• TASK TO CARRY OUT
Reproduce the entries shown below only from the line with "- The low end" down to the line with "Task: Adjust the", keeping both end lines and copying each one exactly.

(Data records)
◆ ◆ ◆
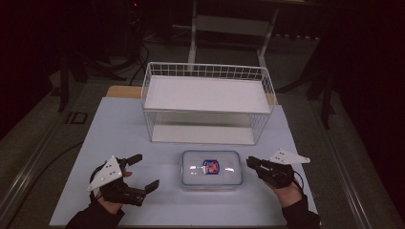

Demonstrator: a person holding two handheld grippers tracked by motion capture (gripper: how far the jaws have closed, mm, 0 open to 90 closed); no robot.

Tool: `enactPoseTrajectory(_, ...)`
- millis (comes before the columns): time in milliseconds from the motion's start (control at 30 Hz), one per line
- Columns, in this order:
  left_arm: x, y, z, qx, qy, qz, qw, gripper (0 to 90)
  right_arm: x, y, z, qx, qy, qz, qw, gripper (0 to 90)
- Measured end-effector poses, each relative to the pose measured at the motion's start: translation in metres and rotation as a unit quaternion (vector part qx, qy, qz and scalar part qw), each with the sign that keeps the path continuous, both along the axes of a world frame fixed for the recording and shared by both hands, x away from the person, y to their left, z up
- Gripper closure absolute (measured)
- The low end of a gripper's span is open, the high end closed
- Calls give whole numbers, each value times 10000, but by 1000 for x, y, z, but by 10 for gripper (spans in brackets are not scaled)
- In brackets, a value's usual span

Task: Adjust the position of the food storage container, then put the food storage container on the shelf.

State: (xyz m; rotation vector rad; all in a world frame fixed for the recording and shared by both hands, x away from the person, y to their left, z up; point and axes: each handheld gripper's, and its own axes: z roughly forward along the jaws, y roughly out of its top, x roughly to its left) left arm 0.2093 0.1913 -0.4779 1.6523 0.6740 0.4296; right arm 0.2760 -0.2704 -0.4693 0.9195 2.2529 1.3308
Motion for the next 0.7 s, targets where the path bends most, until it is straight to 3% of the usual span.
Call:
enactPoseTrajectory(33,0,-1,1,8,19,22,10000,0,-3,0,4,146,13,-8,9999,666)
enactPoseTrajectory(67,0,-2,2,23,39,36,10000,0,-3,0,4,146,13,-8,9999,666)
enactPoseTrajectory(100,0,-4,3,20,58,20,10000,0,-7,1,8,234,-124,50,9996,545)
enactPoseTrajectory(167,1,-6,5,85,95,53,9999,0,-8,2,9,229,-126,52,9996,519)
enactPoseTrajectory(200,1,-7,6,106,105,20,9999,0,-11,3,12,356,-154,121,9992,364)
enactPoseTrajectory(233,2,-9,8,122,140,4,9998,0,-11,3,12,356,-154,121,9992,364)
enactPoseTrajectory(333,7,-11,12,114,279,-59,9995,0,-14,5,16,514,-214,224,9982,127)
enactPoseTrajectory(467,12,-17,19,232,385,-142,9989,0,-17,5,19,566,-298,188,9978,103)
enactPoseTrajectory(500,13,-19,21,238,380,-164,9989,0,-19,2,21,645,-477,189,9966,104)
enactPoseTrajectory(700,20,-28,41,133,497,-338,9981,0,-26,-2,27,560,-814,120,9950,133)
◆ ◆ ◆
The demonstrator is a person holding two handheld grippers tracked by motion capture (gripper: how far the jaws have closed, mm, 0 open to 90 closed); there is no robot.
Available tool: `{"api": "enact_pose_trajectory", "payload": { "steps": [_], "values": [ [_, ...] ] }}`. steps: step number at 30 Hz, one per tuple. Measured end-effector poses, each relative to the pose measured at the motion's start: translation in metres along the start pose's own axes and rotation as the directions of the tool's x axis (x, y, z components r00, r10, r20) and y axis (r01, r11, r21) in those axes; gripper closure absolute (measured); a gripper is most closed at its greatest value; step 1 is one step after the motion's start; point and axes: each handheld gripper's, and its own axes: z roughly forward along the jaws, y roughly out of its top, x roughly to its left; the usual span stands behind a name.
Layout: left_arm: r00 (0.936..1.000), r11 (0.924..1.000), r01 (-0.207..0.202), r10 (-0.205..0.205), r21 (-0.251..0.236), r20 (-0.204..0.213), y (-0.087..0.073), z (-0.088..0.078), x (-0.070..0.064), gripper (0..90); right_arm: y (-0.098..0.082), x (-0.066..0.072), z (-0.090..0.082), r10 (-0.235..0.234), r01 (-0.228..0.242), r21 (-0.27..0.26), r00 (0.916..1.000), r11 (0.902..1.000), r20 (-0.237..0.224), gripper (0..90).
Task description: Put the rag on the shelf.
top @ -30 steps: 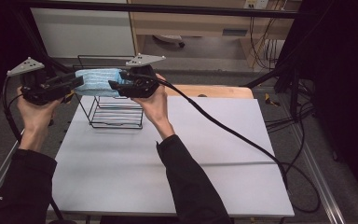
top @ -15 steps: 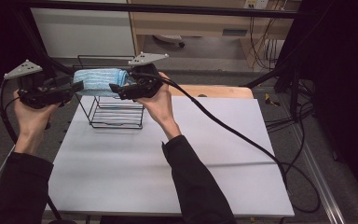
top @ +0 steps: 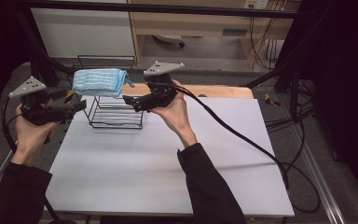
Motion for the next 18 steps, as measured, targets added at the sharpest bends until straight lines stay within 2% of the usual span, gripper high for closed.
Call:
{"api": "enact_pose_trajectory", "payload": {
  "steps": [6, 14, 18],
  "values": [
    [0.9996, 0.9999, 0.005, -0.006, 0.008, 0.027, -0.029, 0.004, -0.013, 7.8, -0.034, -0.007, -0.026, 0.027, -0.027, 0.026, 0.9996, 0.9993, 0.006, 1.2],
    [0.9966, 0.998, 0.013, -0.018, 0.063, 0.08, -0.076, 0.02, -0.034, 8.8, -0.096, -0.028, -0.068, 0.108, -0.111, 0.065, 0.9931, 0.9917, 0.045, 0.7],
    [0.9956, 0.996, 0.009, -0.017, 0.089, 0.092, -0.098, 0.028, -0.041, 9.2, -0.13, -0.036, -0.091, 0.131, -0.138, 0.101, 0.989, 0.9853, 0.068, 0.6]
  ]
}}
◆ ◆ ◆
• SOLUTION FOR THIS EXERCISE
- The low end of a gripper's span is open, the high end closed
- Calls give whole numbers, each value times 10000, but by 1000 for x, y, z, but by 10 for gripper (spans in brackets are not scaled)
- In brackets, a value's usual span

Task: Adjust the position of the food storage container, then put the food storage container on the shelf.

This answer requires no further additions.